> [What to do]:
Line by line, the data below should be set down unchanged, with images excluded.

> [Source material]:
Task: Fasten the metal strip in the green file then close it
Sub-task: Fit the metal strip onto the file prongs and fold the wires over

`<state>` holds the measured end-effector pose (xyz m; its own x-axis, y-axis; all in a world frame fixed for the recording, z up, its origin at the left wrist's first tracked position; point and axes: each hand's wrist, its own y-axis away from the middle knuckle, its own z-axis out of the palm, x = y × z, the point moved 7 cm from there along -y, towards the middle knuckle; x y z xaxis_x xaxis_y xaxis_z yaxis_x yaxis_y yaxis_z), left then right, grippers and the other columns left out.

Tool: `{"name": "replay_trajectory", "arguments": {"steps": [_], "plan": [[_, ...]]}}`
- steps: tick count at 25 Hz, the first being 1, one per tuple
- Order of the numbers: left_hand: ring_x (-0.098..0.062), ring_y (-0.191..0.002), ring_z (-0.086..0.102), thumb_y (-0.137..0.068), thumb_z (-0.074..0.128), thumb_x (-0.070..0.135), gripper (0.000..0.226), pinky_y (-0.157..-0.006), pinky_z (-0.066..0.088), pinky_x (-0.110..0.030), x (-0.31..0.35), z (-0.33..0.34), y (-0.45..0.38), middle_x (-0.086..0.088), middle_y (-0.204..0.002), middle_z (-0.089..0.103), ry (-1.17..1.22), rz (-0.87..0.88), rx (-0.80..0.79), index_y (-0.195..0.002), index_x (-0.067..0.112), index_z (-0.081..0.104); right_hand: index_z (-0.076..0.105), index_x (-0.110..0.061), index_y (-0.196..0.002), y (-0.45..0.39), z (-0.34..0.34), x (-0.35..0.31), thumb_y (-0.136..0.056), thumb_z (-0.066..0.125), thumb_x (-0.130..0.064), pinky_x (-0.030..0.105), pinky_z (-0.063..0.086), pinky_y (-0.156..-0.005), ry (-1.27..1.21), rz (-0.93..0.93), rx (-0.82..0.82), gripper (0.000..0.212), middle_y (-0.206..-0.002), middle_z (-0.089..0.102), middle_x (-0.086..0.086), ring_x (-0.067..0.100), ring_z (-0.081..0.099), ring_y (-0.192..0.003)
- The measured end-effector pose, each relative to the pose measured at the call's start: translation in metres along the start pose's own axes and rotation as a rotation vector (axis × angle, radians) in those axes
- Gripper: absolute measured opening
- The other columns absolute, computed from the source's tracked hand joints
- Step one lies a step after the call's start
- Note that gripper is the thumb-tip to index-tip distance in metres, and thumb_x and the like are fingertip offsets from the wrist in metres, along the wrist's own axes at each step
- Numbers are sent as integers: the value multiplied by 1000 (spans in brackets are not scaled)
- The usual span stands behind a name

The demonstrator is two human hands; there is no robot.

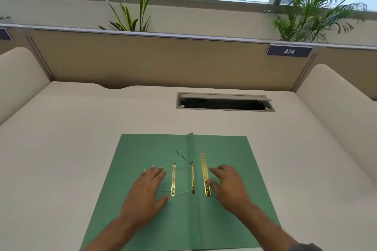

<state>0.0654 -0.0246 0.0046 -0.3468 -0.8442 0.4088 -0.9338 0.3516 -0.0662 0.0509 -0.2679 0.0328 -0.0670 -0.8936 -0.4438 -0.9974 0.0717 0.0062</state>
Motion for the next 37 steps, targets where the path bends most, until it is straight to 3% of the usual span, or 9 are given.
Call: {"name": "replay_trajectory", "arguments": {"steps": [6,12,15,17,25,28,32,35,37], "plan": [[-4,-140,37,-81,69,46,63,-121,14,-21,15,18,13,18,-144,47,221,-47,-17,-139,29,50,66,-21,-114,12,27,2,-85,65,-29,28,44,-88,-53,47,-117,30,-105,59,-1,18,51,-105],[22,-112,44,-85,69,40,35,-109,31,-14,31,15,17,36,-117,52,394,-35,57,-120,36,66,68,-16,-95,10,34,5,-85,68,-20,24,44,-81,-36,62,-128,10,-94,53,-2,13,47,-91],[15,-96,59,-89,66,36,21,-91,50,-18,35,13,14,31,-101,69,462,-47,55,-109,37,72,66,-16,-88,7,34,8,-83,70,-17,23,41,-77,-70,95,-144,6,-90,50,-3,15,46,-89],[9,-92,63,-89,67,36,19,-84,53,-19,38,12,11,26,-97,73,475,-44,51,-106,36,73,62,-20,-81,7,35,11,-82,70,-17,20,37,-74,-84,113,-151,9,-89,50,-3,15,47,-88],[4,-89,66,-89,68,33,16,-81,51,-17,49,11,8,21,-92,75,515,-17,107,-103,33,76,55,-26,-75,10,36,12,-81,72,-22,10,33,-67,-103,103,-165,18,-90,48,-4,12,46,-85],[3,-88,66,-89,68,33,16,-80,52,-18,48,12,9,20,-91,75,526,-24,111,-103,34,76,56,-24,-72,10,32,9,-79,69,-14,18,40,-69,-129,94,-156,18,-87,56,-2,13,50,-81],[4,-90,67,-88,68,33,16,-80,52,-16,45,11,9,22,-91,75,525,-26,119,-102,33,76,61,-16,-72,12,25,13,-75,65,8,11,43,-56,-528,215,-38,25,-67,60,-2,1,52,-54],[5,-90,66,-86,70,33,14,-80,50,-12,47,9,5,24,-92,74,525,-31,127,-99,33,77,60,-11,-93,15,20,11,-77,67,12,32,55,-59,-934,300,14,29,-65,60,9,15,59,-56],[5,-89,67,-85,72,31,11,-78,49,-9,48,9,2,25,-89,74,558,-58,152,-94,33,77,63,-10,-102,15,15,5,-77,69,11,33,58,-60,-1147,318,1,33,-65,62,10,21,62,-58]]}}
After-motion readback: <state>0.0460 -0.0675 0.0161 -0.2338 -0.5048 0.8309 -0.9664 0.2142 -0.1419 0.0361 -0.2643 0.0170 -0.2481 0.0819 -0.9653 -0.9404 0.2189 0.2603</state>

> [Response to this task]:
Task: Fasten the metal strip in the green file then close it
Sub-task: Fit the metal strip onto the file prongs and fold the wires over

`<state>` holds the measured end-effector pose (xyz m; its own x-axis, y-axis; all in a world frame fixed for the recording, z up, its origin at the left wrist's first tracked position; point and axes: each hand's wrist, its own y-axis away from the middle knuckle, its own z-axis out of the palm, x = y × z, the point moved 7 cm from there along -y, towards the middle knuckle; x y z xaxis_x xaxis_y xaxis_z yaxis_x yaxis_y yaxis_z), left then right, grippers and the other columns left out.

Tool: `{"name": "replay_trajectory", "arguments": {"steps": [_], "plan": [[_, ...]]}}`
- steps: tick count at 25 Hz, the first being 1, one per tuple
- Order of the numbers: left_hand: ring_x (-0.098..0.062), ring_y (-0.191..0.002), ring_z (-0.086..0.102), thumb_y (-0.137..0.068), thumb_z (-0.074..0.128), thumb_x (-0.070..0.135), gripper (0.000..0.226), pinky_y (-0.157..-0.006), pinky_z (-0.066..0.088), pinky_x (-0.110..0.030), x (-0.31..0.35), z (-0.33..0.34), y (-0.45..0.38), middle_x (-0.086..0.088), middle_y (-0.204..0.002), middle_z (-0.089..0.103), ry (-1.17..1.22), rz (-0.87..0.88), rx (-0.80..0.79), index_y (-0.195..0.002), index_x (-0.067..0.112), index_z (-0.081..0.104); right_hand: index_z (-0.076..0.105), index_x (-0.110..0.061), index_y (-0.196..0.002), y (-0.45..0.39), z (-0.34..0.34), x (-0.35..0.31), thumb_y (-0.136..0.056), thumb_z (-0.066..0.125), thumb_x (-0.130..0.064), pinky_x (-0.030..0.105), pinky_z (-0.063..0.086), pinky_y (-0.156..-0.005), ry (-1.27..1.21), rz (-0.93..0.93), rx (-0.82..0.82), gripper (0.000..0.212), middle_y (-0.206..-0.002), middle_z (-0.089..0.102), middle_x (-0.086..0.086), ring_x (-0.067..0.100), ring_z (-0.081..0.099), ring_y (-0.192..0.003)
- The measured end-effector pose, each relative to the pose measured at the call's start: translation in metres along the start pose's own axes and rotation as a rotation vector (axis × angle, radians) in those axes
- Gripper: absolute measured opening
- The other columns absolute, computed from the source's tracked hand joints
- Step one lies a step after the call's start
- Note that gripper is the thumb-tip to index-tip distance in metres, and thumb_x and the like are fingertip offsets from the wrist in metres, along the wrist's own axes at each step
- Numbers are sent as integers: the value multiplied by 1000 (spans in brackets are not scaled)
- The usual span stands behind a name

The demonstrator is two human hands; there is no robot.


<state>0.0654 -0.0246 0.0046 -0.3468 -0.8442 0.4088 -0.9338 0.3516 -0.0662 0.0509 -0.2679 0.0328 -0.0670 -0.8936 -0.4438 -0.9974 0.0717 0.0062</state>
Motion for the next 37 steps, targets where the path bends most, until it is straight to 3% of the usual span, or 9 are given.
Call: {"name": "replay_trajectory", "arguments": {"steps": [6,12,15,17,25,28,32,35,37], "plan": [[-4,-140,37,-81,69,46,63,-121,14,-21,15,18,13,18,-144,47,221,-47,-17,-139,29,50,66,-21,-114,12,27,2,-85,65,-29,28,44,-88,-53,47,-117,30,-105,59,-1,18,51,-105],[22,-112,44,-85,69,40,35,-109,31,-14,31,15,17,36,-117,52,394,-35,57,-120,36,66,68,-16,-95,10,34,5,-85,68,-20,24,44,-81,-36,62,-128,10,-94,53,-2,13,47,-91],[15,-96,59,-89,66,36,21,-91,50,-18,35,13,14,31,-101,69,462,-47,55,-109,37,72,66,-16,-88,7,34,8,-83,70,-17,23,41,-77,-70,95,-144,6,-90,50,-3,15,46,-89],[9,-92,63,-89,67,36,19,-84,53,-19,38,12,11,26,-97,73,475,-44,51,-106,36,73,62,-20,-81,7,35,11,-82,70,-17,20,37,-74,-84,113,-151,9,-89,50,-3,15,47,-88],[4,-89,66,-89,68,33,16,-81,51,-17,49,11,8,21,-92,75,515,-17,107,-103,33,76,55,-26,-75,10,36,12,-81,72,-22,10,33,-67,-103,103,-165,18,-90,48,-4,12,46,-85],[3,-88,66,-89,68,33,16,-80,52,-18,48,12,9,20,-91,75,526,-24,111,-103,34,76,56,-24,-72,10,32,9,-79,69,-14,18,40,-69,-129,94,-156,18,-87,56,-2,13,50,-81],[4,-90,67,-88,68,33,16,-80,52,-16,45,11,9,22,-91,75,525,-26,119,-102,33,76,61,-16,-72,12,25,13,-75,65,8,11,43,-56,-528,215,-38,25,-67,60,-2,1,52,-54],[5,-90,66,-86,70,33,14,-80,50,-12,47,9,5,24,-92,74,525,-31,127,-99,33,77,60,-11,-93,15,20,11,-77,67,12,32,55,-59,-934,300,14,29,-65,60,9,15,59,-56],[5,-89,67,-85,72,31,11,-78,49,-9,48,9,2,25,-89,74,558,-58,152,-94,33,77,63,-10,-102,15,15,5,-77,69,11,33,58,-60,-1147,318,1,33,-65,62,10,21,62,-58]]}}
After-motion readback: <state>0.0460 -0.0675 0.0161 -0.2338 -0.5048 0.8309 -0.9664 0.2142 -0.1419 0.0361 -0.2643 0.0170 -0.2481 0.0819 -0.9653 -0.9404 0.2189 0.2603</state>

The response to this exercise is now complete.